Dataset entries

* * * *

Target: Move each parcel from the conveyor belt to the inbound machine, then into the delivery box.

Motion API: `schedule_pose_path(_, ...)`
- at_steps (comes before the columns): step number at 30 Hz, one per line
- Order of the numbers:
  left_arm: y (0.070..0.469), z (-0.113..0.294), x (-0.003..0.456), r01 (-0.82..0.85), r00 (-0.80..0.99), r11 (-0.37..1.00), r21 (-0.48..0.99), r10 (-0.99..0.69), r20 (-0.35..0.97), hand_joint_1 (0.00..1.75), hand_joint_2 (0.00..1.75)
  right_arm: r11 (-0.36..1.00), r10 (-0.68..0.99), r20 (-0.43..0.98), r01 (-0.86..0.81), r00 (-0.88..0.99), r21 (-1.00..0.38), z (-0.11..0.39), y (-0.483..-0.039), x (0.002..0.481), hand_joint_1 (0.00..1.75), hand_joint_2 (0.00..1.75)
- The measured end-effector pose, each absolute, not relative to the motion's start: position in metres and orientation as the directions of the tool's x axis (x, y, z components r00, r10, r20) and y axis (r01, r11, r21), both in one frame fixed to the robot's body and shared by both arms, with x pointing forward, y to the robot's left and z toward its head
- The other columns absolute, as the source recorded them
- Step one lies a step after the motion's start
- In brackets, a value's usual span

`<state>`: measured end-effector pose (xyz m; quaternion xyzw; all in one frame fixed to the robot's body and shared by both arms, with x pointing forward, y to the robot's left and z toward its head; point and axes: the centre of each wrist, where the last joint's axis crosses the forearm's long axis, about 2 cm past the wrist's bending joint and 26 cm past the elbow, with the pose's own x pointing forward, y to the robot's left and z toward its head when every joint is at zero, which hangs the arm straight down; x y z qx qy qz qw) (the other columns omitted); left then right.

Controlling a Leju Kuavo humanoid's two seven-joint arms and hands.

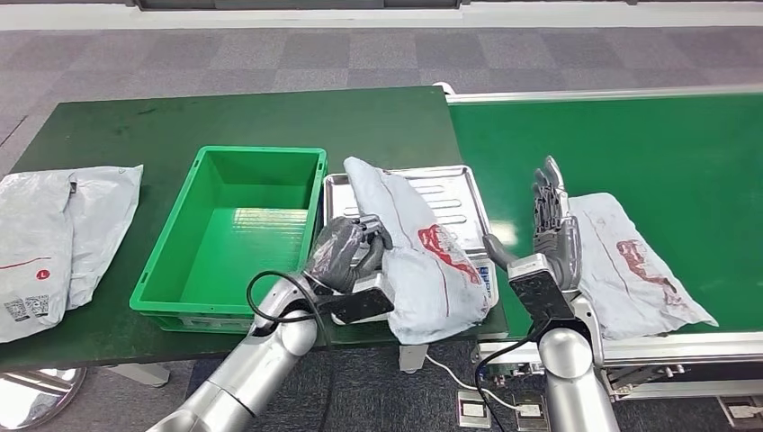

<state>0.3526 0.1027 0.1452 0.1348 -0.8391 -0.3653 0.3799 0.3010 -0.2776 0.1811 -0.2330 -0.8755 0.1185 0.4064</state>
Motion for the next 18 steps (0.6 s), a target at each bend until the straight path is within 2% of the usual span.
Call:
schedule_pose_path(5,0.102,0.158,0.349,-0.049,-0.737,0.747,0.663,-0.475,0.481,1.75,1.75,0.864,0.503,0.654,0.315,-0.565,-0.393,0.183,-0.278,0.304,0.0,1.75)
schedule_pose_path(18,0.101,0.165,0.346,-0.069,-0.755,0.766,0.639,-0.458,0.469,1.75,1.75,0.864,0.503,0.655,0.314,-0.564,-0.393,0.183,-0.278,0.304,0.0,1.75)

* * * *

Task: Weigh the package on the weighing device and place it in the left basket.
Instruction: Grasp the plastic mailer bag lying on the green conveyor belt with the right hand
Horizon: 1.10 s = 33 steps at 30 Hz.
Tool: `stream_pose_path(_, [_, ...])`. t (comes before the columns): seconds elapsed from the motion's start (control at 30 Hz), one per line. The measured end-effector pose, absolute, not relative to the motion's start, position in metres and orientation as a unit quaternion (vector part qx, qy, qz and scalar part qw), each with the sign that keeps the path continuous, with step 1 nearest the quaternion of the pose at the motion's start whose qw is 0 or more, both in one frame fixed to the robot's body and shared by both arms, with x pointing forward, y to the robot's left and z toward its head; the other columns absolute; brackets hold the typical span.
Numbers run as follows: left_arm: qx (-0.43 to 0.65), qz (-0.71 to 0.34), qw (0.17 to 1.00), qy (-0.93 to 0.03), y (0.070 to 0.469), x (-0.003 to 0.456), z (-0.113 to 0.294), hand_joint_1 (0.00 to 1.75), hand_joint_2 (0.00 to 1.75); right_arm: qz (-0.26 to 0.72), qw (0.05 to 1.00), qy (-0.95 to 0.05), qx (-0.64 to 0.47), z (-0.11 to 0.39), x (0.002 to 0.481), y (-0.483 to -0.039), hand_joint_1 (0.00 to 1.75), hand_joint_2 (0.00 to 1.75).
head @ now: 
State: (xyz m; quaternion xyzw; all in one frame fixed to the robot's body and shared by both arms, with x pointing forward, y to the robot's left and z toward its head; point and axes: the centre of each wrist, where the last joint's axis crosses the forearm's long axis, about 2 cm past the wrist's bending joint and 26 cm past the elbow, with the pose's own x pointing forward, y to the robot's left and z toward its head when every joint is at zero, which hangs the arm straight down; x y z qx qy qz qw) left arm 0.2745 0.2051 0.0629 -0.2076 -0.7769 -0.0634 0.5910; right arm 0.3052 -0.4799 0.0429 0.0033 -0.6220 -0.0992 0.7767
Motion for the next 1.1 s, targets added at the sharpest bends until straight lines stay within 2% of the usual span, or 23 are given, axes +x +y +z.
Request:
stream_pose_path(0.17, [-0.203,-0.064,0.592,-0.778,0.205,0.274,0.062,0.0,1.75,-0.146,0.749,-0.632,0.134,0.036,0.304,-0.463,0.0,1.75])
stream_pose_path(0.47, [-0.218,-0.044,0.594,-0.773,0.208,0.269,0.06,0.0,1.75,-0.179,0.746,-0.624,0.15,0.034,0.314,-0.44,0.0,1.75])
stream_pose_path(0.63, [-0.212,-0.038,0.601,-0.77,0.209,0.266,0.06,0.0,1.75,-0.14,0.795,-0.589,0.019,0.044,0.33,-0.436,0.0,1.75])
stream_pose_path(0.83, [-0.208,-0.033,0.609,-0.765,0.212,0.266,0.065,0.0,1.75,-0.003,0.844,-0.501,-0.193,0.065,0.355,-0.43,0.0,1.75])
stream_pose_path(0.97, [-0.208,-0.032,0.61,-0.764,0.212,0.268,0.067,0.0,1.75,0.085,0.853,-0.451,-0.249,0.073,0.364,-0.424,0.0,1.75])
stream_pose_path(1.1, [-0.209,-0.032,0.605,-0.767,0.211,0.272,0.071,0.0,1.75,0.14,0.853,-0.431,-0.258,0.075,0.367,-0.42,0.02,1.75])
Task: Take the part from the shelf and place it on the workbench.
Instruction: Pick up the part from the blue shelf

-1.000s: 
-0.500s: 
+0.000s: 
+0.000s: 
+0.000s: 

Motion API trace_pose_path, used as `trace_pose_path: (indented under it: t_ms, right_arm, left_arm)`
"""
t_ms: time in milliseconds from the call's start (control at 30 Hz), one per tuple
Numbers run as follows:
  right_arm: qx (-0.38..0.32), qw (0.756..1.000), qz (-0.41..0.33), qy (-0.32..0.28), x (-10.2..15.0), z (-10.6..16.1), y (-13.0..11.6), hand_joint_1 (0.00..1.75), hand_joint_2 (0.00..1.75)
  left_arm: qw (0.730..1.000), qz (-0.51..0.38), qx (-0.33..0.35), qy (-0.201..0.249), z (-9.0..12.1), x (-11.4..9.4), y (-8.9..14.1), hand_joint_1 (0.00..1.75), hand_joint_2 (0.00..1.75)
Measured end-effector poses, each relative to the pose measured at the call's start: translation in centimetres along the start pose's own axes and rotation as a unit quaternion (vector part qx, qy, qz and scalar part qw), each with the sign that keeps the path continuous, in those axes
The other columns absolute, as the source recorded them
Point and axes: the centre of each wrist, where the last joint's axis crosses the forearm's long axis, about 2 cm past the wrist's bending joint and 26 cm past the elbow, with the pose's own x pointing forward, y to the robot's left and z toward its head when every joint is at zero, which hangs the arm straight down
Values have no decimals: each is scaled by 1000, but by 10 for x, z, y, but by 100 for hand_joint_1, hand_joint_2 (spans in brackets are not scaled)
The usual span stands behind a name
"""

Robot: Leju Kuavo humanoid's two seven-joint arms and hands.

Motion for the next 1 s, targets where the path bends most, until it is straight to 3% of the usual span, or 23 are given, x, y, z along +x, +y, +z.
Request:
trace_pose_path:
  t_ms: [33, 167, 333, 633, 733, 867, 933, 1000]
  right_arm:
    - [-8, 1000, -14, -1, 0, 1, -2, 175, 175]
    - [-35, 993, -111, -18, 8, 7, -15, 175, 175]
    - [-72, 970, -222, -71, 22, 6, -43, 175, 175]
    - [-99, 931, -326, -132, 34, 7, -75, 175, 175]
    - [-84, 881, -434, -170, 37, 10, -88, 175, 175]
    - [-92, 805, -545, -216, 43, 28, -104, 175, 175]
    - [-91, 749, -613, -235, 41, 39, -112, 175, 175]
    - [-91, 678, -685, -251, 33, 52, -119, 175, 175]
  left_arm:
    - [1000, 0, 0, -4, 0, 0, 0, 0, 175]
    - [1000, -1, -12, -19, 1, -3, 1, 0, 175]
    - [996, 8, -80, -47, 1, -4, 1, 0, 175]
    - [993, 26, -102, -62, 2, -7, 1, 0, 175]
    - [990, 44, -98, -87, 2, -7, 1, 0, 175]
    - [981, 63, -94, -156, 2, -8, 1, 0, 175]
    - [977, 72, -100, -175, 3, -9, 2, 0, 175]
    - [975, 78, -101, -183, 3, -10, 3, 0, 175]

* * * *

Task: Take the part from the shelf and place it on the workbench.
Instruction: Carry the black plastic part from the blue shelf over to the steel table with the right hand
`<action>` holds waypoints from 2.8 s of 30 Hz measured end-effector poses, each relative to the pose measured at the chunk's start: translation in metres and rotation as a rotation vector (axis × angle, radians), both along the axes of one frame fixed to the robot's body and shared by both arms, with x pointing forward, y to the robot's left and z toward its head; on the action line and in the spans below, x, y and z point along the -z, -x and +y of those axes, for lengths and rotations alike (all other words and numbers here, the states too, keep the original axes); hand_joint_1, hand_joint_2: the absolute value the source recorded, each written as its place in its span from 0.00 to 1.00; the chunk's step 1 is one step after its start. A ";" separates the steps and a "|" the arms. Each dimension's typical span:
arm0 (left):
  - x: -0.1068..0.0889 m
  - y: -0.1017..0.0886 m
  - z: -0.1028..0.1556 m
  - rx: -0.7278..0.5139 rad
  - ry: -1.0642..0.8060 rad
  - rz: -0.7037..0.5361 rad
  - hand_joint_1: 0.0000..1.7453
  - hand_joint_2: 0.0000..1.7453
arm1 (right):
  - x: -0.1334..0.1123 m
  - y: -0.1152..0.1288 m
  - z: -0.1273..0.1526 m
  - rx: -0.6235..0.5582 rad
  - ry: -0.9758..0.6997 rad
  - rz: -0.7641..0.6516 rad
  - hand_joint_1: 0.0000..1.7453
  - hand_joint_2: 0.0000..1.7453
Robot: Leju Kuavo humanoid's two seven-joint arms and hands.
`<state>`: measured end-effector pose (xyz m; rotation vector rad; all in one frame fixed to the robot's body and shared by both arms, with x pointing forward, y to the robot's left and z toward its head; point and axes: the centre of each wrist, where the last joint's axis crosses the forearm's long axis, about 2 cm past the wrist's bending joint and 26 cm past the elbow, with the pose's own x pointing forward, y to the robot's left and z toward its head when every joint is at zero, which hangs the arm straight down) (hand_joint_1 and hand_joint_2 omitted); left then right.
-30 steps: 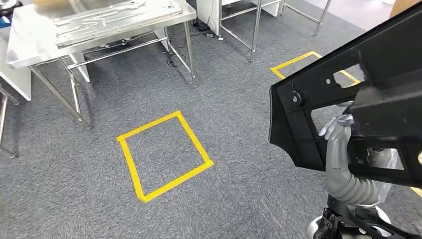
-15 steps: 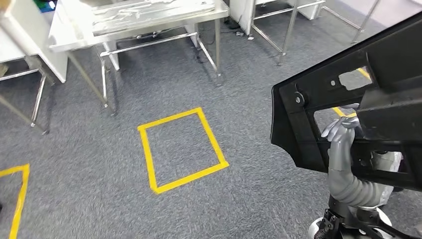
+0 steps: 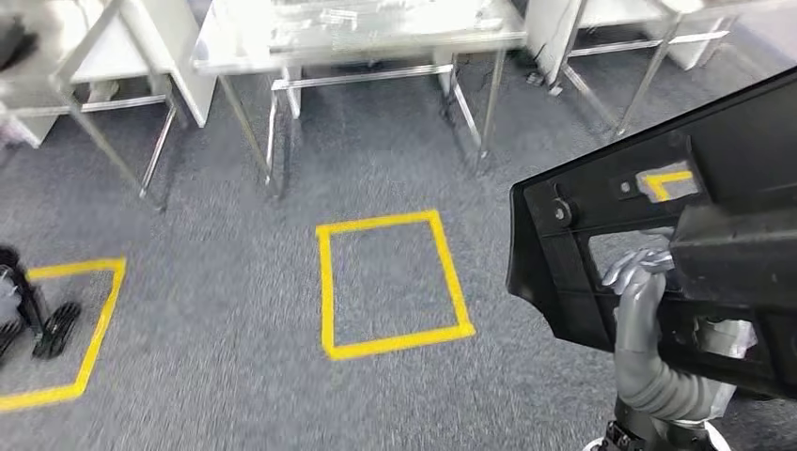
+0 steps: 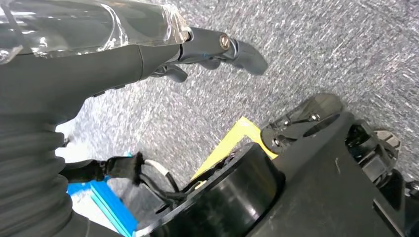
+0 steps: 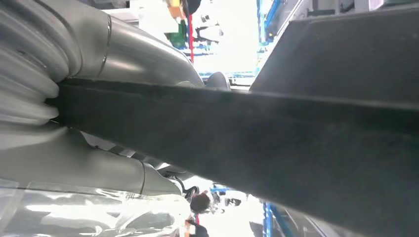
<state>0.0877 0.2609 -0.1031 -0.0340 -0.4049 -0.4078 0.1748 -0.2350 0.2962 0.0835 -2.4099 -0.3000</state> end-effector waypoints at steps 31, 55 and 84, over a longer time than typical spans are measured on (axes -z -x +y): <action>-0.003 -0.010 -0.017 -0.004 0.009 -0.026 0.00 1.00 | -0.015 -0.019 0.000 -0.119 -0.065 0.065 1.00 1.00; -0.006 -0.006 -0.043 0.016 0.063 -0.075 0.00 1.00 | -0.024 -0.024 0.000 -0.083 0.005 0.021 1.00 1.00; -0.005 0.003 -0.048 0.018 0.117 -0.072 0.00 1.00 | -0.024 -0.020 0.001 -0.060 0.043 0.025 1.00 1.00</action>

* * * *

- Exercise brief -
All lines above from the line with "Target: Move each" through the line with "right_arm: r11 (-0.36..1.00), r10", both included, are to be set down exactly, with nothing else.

- Response to this task -
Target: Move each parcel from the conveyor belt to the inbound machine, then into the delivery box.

Motion API: `schedule_pose_path(_, ...)`
- at_steps (comes before the columns): step number at 30 Hz, one per line
- Order of the numbers:
  left_arm: y (0.070..0.469), z (-0.113..0.294), x (-0.003..0.456), r01 (-0.82..0.85), r00 (-0.80..0.99), r11 (-0.37..1.00), r21 (-0.48..0.99), r10 (-0.99..0.69), r20 (-0.35..0.97), hand_joint_1 (0.00..1.75), hand_joint_2 (0.00..1.75)
  right_arm: r11 (-0.36..1.00), r10 (-0.68..0.99), r20 (-0.43..0.98), r01 (-0.86..0.81), r00 (-0.88..0.99), r21 (-1.00..0.38), z (-0.11..0.39), y (-0.483..-0.039), x (0.002..0.481), hand_joint_1 (0.00..1.75), hand_joint_2 (0.00..1.75)

This completes the response.